Chuva da tarde caindo na casa da Vovó
Para quem nasceu e cresceu na roça, esquecer aqueles dias difíceis, não é coisa tão fácil. A infância, quase que por inteiro, e boa parte da adolescência num ambiente que marca forte a vida de muitos. E, como quase tudo foi tão bom, tão edificante, tão valorizado, porque influiu diretamente na formação do homem, é como massagear o ego, falar sempre. Reviver o bom.
E por que não falar da minha infância?
A madorna vespertina só era atrapalhada e interrompida quando, repentinamente, começava a chover. Às vezes, dizíamos até que, “chuva com sol, era casamento de raposa.”
A rotina diária era interrompida. A gente corria para tentar “aparar a água da chuva” que serviria para alguma coisa. Para lavar roupas, panelas e pratos e para molhar o canteiro cultivado com cheiro-verde, tomate e pimenta malagueta.
– Fii, essa água num seuve prumode beber. Num apare não!
Meu Avô João Buretama usava uma machadinha e ele próprio fazia as calhas colocadas ao redor da casa. Usava paus de sabiá, uma madeira que, estranhamente, tinha o “miolo” escuro, aparentemente apodrecido, mas era tão duro quanto ferro. Era ele que fazia essas calhas, e, às vezes, fazia até algumas sob encomenda.
Na ausência das chuvas, principalmente nas calhas que ficavam à sombra do sol do meio dia e nas primeiras horas da tarde, os dois gatos da casa dormiam ali, e, às vezes, aproveitavam também para fazer suas necessidades. Outros quase que hospedeiros, eram as “taruíras” (também chamadas de “troíras” ou “osga”), cuja urina se tinha como venenosa.
Gato saboreando a sombra para uma soneca
Era por essas impurezas contidas nas calhas, que a “sábia” Avó nos orientava para não aparar as primeiras águas das chuvas para beber. Urina de gato, fezes e urina de ratos, e até a urina das osgas poderiam prejudicar a saúde de alguém, num lugar onde só se conhecia a medicina dos chás e ervas.
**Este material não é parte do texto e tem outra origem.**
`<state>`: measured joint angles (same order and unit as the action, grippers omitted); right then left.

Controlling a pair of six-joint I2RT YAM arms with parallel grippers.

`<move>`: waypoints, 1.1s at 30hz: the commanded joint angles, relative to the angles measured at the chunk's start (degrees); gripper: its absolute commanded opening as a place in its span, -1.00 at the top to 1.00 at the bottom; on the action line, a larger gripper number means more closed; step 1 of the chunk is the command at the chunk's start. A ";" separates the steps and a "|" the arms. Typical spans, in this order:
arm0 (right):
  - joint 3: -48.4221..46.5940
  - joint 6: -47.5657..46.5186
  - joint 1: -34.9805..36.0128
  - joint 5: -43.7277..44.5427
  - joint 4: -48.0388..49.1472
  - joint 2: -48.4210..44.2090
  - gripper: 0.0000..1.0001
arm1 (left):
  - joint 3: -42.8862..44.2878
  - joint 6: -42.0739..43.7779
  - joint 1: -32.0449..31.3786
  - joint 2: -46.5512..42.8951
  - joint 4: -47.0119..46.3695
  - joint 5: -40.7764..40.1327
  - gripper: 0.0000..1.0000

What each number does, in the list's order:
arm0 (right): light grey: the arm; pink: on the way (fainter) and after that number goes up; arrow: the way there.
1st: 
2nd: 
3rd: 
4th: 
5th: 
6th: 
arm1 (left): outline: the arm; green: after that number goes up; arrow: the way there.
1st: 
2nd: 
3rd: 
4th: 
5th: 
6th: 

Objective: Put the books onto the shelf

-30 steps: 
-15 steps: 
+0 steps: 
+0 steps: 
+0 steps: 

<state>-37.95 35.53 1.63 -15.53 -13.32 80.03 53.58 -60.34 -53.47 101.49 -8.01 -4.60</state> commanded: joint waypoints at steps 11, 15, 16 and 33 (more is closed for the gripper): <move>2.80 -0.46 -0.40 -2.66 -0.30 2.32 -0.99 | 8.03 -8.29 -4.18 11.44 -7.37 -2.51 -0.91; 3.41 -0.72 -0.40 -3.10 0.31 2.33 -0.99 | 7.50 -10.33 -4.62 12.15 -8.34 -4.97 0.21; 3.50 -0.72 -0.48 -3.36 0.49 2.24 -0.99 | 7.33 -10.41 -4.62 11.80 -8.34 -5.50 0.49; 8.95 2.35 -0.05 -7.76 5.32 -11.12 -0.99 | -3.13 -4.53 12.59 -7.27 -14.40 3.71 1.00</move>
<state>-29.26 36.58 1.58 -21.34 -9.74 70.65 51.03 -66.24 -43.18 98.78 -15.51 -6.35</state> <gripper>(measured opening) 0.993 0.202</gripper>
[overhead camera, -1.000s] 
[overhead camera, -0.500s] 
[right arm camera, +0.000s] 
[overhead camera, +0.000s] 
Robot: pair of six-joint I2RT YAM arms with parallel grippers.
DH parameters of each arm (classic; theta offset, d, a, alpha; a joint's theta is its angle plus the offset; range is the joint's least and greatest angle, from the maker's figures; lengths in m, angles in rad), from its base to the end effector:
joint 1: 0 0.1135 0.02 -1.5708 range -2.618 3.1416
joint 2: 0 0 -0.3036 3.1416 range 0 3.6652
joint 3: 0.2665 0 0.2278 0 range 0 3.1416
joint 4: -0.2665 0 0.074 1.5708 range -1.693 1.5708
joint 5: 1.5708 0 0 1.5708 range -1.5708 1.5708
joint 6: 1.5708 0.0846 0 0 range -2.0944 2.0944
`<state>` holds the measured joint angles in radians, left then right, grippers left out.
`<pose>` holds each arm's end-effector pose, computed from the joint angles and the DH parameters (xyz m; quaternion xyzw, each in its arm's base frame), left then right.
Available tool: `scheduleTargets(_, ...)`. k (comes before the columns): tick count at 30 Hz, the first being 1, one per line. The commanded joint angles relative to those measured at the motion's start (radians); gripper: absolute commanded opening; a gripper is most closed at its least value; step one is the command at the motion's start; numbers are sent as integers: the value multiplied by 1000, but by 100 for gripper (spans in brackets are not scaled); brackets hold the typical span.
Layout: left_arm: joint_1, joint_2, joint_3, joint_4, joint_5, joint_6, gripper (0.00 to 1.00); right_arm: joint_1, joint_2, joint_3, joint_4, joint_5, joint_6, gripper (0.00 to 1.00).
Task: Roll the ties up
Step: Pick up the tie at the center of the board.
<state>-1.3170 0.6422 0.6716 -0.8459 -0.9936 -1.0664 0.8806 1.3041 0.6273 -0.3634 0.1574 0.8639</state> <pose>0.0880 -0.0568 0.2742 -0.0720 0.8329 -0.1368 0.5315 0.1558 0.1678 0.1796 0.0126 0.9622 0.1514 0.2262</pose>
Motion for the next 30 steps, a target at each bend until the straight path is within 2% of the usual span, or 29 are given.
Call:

– Mais tarde meu fii apara para encher os potes e as cabaças, viu!
E lá estavam, ao final da boa chuva, os mosquitos voando e sendo comidos pelos pássaros, principalmente as andorinhas e os bem-te-vis em mergulhos e piruetas que mais pareciam aqueles aviões “caças” nas guerras.
Três potes grandes, com panos amarrados nas bocas para coar a água (seria por isso, a justificativa do termo secular de “água potável”?) e algumas quartinhas que eram postas no parapeito das janelas para “gelar”. O pote da casa ficava sob vigilância do sapo “Merquíades”, num dos cantos da sala da casa, para evitar que osgas, baratas e moscas sujassem a água.